The present project is related to the study of galaxy clusters, to their formation and to the physical processes that are leading their evolution. In the hierarchical model of structure formation, clusters of galaxies form by accretion and merging of smaller sub-clusters and groups.
We aim at answering to open questions about the dynamical and physical processes that act during the merging event on each component of clusters, i.e. galaxies, intra-cluster plasma and dark matter. Our two-level approach consists in:
- observing in optical, X-ray and radio a sample of interacting clusters; and
- reproducing by N-body and hydrodynamic simulations the evolution of collisionless matter (i.e. galaxies and dark matter) and intra-cluster gas respectively.
A detailed modelling of cluster merger is very difficult at present; by comparing multi-wavelength observations to numerical simulations, we will be able to determine the stage and the geometry of merging clusters.
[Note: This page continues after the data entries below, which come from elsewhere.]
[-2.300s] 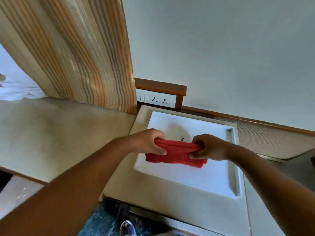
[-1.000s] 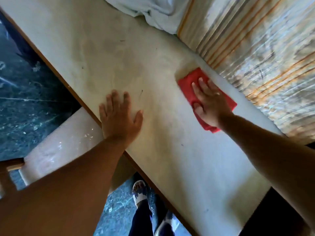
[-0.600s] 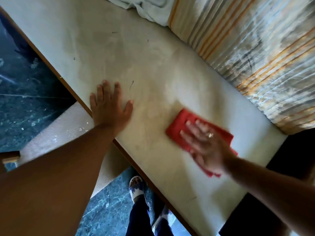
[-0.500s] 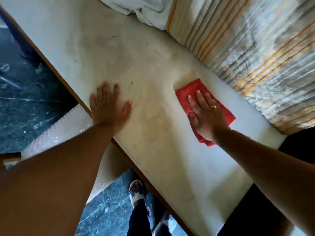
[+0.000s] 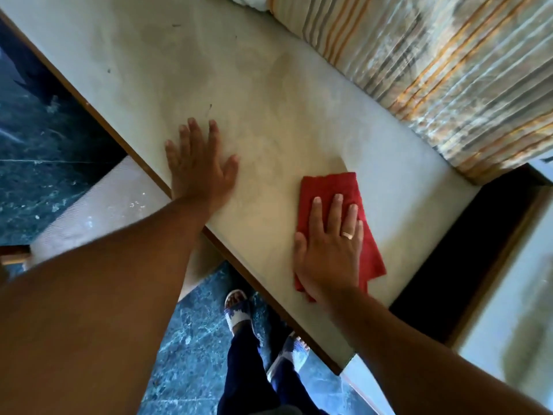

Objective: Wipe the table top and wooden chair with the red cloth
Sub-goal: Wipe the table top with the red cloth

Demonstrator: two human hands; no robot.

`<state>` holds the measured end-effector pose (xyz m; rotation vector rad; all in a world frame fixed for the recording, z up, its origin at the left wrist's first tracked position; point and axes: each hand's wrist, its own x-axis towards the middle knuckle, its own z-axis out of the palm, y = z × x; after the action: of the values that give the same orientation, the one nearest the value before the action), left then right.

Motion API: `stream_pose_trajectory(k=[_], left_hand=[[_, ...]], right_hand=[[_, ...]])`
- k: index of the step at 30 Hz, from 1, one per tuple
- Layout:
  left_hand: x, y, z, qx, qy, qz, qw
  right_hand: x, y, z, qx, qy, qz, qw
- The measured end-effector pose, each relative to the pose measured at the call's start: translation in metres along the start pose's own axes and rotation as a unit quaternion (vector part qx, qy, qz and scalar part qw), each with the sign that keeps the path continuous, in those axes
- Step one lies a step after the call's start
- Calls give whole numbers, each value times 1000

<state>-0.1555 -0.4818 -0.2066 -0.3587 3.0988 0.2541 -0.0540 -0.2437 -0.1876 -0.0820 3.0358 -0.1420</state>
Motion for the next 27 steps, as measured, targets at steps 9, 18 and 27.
stream_pose_trajectory(k=[9, 18, 27], left_hand=[[3, -3, 6, 22, -8, 9, 1000], [-1, -3, 4, 12, -11, 7, 1000], [-3, -1, -1, 13, -10, 10, 1000]], right_hand=[[4, 42, -6, -7, -14, 12, 1000], [-37, 16, 2, -15, -75, -255, 964], [93, 19, -9, -41, 6, -85, 996]])
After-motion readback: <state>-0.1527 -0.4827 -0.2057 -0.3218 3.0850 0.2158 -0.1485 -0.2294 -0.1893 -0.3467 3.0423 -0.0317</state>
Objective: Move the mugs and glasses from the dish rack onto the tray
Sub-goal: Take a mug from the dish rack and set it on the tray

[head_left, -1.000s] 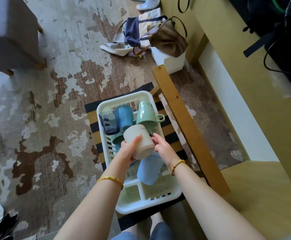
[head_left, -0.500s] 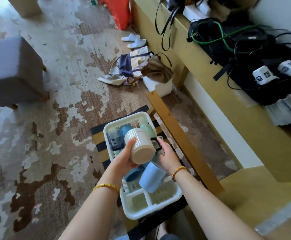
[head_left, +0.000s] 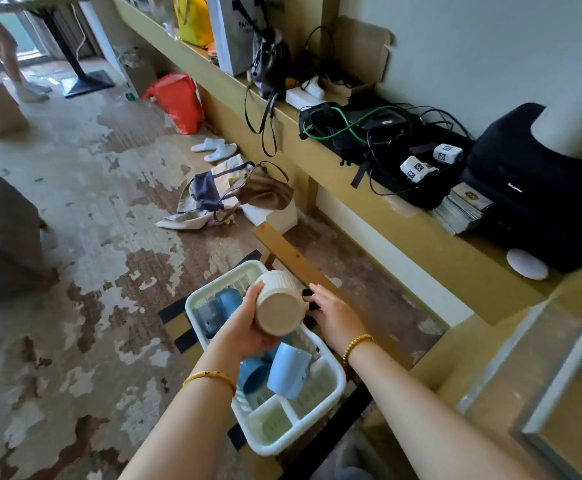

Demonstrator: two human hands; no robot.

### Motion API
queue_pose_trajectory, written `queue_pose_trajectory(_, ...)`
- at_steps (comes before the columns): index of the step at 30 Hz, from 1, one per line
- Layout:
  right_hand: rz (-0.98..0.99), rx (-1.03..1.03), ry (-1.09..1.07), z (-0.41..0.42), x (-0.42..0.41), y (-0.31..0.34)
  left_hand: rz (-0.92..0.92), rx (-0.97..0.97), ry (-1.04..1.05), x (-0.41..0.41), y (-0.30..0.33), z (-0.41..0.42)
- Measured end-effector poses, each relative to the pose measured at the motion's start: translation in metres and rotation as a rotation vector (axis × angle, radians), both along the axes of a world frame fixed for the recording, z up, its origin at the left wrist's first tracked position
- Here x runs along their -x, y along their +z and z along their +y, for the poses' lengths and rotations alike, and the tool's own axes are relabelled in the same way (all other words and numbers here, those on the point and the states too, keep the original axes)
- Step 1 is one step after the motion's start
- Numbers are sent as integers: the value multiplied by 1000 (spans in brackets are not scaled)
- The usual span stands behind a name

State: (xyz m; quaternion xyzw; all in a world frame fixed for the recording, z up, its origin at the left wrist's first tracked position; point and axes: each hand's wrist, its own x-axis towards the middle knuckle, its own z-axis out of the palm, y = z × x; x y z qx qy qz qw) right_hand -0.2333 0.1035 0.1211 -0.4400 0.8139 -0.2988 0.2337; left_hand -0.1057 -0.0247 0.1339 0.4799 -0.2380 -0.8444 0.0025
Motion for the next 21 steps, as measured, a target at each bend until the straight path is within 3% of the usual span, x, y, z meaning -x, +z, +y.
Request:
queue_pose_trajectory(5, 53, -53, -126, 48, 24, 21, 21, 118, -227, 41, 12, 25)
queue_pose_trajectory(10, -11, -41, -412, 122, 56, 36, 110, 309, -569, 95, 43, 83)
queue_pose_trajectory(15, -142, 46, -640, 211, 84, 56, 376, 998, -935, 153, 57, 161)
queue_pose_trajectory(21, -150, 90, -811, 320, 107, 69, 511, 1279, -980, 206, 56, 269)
In this way, we will obtain a sequence of clusters in different phases of the merging process; this sample will be the starting point to follow the evolution of cluster properties during their growth from poor groups to rich galaxy systems.
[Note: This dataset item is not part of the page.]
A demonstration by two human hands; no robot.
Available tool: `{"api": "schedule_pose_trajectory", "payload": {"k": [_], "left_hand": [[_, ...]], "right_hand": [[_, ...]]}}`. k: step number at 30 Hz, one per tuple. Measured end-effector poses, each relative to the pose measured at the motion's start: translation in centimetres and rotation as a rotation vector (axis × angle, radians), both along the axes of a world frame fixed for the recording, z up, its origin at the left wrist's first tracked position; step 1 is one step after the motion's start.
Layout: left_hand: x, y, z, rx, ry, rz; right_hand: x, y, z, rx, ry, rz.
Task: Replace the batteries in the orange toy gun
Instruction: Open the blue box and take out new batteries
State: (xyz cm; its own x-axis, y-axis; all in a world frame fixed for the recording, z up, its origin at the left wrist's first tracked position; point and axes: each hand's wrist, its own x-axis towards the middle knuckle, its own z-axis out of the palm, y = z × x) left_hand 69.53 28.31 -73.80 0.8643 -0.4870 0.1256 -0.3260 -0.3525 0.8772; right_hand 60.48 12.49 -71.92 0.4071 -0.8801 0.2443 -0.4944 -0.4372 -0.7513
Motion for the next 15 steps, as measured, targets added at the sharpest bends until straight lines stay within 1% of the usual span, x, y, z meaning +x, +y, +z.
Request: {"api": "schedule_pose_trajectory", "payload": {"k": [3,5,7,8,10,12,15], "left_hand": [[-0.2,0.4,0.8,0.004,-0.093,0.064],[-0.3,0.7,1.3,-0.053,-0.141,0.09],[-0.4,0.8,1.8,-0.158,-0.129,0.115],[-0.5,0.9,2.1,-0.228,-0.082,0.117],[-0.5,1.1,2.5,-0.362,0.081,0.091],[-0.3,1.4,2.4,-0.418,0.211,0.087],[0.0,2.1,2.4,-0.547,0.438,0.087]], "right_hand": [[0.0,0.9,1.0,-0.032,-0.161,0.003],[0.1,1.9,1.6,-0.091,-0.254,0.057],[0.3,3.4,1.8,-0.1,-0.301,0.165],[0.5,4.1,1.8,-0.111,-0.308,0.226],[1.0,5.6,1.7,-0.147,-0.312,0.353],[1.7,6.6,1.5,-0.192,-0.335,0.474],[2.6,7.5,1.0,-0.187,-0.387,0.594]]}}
In particular, we aim at analyzing how the process of cluster formation acts on the following: the relative distributions of galaxies, gas and dark matter; the large scale structure of clusters; both thermal and non-thermal components of the intra-cluster plasma, observable at X-ray and radio wavelengths respectively; the dynamics and kinematics of the member galaxies, and their internal properties, e.g. star formation rate and AGN activity.
As clusters of galaxies are the largest organized structures in the Universe, a clear and complete picture of cluster evolution will bring fundamental clues on cosmological models and structure formation.